Four-lane work only on 26-km bypass stretch

Land acquisition for 17.62-km stretch delayed

January 22, 2014 09:29 am | Updated November 16, 2021 10:03 pm IST - THIRUVANANTHAPURAM:

The National Highways Authority of India (NHAI) has decided to invite a Request for Proposal (RFP) for converting a 26-km stretch of the NH-66 bypass from Kazhakuttam to Mukkola into a four-lane road.

The move follows a delay in handing over land for the 17.62-km stretch of the road up to Karode on the Kerala-Tamil Nadu border.

Panel's aproval

The Public-Private Partnership Appraisal Committee of the Union government had recently given approval for the project to be taken up on a public-private partnership mode at a cost of Rs.577.95 crore.

An NHAI official told The Hindu on Monday that five firms had participated in the Request for Qualification (RFQ), and the NHAI had completed the screening and the evaluation.

Pressure from local MP and Union Minister of State for Human Resource Development Shashi Tharoor was another reason for beginning the work on a piecemeal.

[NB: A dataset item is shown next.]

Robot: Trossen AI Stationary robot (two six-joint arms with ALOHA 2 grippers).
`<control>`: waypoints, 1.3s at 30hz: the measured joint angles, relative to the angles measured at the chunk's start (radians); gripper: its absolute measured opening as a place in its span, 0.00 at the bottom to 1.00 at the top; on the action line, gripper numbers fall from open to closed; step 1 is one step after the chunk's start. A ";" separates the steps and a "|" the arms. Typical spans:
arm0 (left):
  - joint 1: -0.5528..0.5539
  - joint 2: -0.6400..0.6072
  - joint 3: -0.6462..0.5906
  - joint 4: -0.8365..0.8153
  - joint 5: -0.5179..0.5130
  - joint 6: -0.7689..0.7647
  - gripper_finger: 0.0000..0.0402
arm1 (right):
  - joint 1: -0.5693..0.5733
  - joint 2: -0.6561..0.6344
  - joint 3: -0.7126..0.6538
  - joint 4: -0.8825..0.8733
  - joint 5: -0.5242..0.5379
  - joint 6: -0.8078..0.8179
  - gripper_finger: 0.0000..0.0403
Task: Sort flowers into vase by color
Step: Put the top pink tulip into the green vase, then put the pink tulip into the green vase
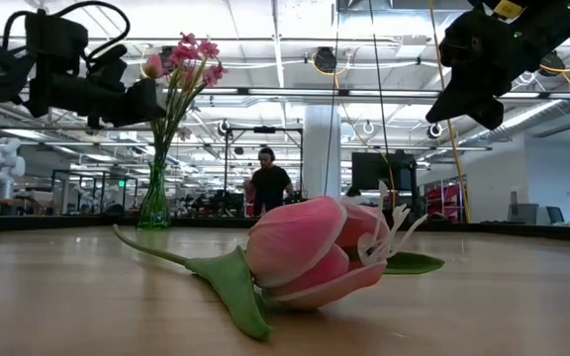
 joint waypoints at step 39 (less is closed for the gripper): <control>-0.010 -0.284 0.401 -1.361 0.077 0.010 0.40 | 0.000 0.000 0.000 0.001 0.089 -0.023 0.00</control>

The RFP for the 26 km will have to be floated by the NHAI headquarters in New Delhi.

Tender formalities

The tender formalities will take six months. The work will be completed within a time frame of 36 months.

The 43.62-km stretch from Kazhakuttam to Karode is part of the 212-km NH-47 (now NH-66) bypass project of the NHAI from Thuravur that had started in 1974. The 22-km first phase from the Kazhakuttam junction to the Kovalam junction had been converted into two-lane 15 years ago and was open to traffic.

Land had been acquired for a four-lane stretch and to the extent of 45 metres along the bypass on the Kazhakuttam-Chakka-Eenchakkal-Kovalam stretch. The NHAI had decided to make it a four-lane stretch up to Mukkola on the Balaramapuram-Vizhinjam road rather than halting it at Kovalam junction.

Fixing the fair value for the land in the Chenkal and the Karode blocks of Neyyattinkara taluk has been the major hurdle in completing the land acquisition for the remaining 17.62-km stretch.

In November last, the three-day District Level Purchase Committee meeting to fix the fair value of land belonging to 400-odd people in the two blocks had to be suspended after a section of land owners demanded higher fair value than the Rs.4.14 lakh a cent fixed for ‘A’ class plots with access to Public Works Department roads.

With the land owners not budging from the demand for Rs.5.25 lakh a cent as sanctioned for ‘A’ class plots in the adjoining Kottukal, Kanjiramkulam, and Thirupuram blocks, the district administration was preparing to go ahead with the process as per law. A top revenue official said the State-Level Purchase Committee headed by the Chief Secretary would take a decision in this regard on January 23.

An NHAI official said the work on the remaining stretch would be taken up after the land acquisition was completed.